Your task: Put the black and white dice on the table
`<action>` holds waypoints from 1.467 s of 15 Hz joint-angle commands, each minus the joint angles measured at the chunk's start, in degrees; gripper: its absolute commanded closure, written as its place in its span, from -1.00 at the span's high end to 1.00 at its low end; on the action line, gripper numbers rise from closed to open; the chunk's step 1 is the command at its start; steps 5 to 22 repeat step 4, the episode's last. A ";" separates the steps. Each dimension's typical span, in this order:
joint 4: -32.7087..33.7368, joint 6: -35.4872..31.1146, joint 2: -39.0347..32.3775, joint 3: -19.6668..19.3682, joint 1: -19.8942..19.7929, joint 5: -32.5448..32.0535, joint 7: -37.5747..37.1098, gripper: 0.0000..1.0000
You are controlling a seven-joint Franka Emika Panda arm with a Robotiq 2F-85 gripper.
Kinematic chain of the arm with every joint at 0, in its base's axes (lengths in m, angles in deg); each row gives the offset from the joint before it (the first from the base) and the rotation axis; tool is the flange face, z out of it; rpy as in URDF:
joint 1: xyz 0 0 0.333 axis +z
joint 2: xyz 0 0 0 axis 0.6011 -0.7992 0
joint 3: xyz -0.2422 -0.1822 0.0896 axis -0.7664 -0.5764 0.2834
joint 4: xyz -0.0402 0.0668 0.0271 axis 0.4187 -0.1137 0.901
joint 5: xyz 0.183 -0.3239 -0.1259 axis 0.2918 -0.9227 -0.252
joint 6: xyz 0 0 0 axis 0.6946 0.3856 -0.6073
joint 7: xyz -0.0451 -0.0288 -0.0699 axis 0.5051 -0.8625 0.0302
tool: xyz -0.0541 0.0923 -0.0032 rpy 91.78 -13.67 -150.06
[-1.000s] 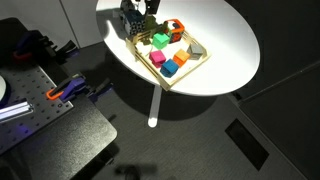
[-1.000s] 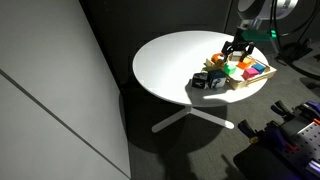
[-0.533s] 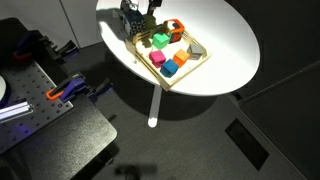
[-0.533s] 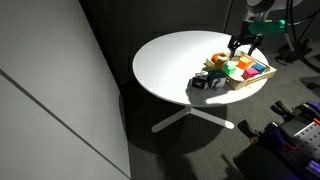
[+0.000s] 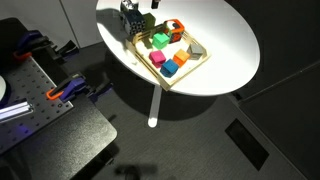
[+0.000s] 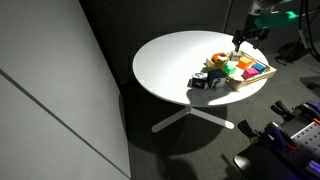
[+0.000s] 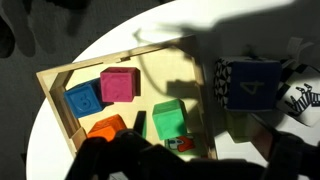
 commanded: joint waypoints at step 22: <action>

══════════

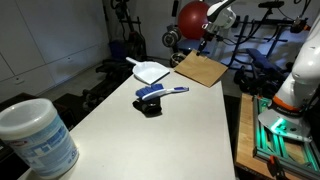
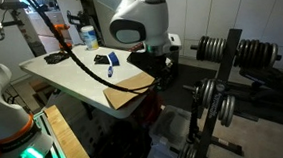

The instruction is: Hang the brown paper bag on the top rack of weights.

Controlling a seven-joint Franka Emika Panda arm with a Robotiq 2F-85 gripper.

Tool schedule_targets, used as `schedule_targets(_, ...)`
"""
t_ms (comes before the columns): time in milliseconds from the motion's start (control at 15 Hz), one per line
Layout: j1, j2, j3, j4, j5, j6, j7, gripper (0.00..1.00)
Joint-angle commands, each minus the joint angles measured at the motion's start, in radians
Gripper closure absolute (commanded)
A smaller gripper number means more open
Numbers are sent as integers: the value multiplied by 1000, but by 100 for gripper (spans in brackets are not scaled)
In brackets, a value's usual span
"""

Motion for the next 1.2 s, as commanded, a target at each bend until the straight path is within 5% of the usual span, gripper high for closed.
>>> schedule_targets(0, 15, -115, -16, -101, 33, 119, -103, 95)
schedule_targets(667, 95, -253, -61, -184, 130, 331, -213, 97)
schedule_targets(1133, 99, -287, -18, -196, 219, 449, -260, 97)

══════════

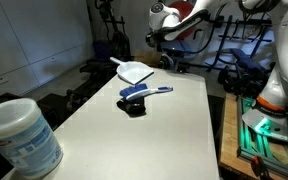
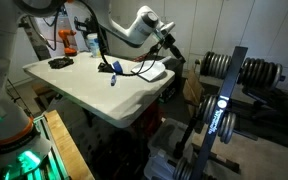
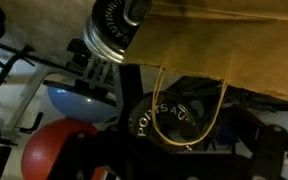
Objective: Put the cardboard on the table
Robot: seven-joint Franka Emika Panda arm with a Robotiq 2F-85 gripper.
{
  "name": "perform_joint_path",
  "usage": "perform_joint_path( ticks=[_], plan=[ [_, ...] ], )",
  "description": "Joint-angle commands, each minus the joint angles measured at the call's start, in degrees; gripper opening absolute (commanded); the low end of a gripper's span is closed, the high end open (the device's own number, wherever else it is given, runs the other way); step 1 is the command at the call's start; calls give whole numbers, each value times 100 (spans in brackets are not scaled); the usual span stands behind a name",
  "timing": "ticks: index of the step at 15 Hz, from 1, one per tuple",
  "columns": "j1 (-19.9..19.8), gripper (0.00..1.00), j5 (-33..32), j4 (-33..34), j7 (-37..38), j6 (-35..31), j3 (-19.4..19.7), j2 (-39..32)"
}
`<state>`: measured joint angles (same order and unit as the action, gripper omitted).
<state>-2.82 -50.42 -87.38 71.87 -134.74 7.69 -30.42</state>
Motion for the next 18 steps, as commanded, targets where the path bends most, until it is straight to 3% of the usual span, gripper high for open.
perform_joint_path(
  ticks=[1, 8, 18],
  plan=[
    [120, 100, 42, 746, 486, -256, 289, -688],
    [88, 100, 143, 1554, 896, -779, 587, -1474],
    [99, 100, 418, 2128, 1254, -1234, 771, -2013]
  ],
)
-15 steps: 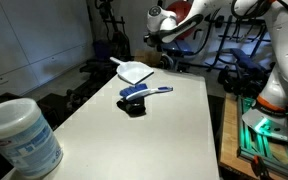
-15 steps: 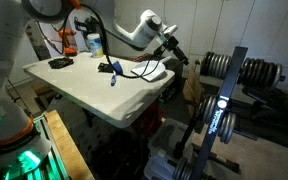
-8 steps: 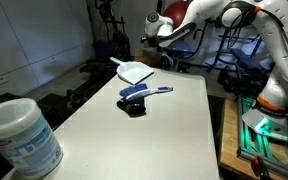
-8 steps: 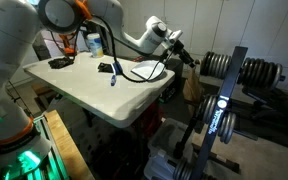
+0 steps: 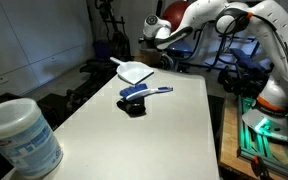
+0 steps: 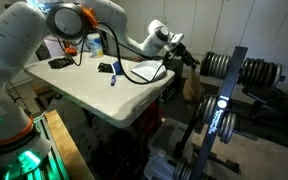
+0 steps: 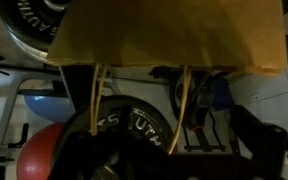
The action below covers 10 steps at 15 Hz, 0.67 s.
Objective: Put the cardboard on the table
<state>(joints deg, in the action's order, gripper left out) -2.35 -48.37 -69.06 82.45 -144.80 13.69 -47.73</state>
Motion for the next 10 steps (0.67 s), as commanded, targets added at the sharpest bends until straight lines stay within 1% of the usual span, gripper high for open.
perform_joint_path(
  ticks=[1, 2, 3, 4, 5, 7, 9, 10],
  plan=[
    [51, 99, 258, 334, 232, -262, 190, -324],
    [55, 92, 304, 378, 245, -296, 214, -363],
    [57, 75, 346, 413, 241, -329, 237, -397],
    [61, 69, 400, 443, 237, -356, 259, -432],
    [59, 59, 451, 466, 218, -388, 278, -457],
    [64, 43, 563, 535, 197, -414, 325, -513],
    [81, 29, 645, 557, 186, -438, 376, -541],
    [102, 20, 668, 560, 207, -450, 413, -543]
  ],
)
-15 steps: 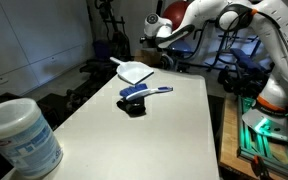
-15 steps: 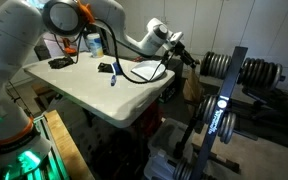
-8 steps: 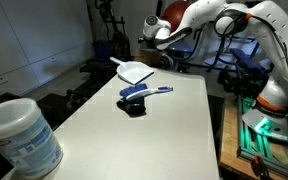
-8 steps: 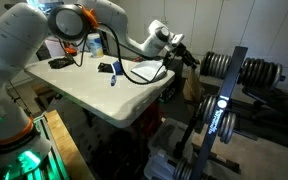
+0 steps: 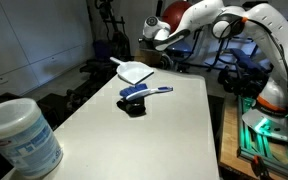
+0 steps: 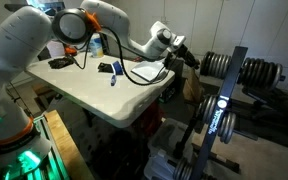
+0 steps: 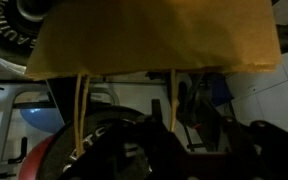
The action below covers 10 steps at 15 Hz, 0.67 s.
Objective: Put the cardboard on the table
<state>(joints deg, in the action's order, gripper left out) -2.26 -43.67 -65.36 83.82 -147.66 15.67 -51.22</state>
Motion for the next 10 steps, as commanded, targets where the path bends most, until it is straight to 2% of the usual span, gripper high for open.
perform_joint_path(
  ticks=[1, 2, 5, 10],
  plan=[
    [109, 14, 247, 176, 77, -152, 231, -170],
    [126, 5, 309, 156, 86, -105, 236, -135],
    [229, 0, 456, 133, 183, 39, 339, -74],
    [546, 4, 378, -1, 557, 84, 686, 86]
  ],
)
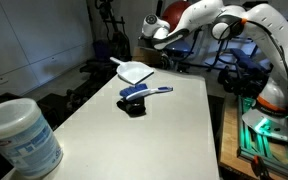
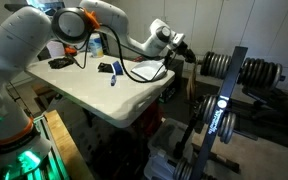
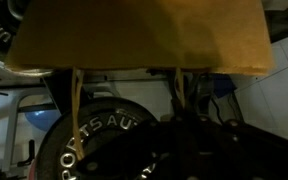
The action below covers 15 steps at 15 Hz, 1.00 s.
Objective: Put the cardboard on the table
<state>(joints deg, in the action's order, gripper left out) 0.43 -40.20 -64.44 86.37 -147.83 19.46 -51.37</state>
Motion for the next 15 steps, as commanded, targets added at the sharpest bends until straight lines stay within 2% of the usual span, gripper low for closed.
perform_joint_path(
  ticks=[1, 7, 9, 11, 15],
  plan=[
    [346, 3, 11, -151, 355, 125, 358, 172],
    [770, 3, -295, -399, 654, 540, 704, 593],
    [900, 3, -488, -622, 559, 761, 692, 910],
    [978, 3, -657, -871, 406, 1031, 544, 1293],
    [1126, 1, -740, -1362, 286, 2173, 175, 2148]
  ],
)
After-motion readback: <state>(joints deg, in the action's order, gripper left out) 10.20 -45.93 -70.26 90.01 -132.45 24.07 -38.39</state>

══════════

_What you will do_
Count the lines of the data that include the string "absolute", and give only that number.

_Reply to the exercise_
3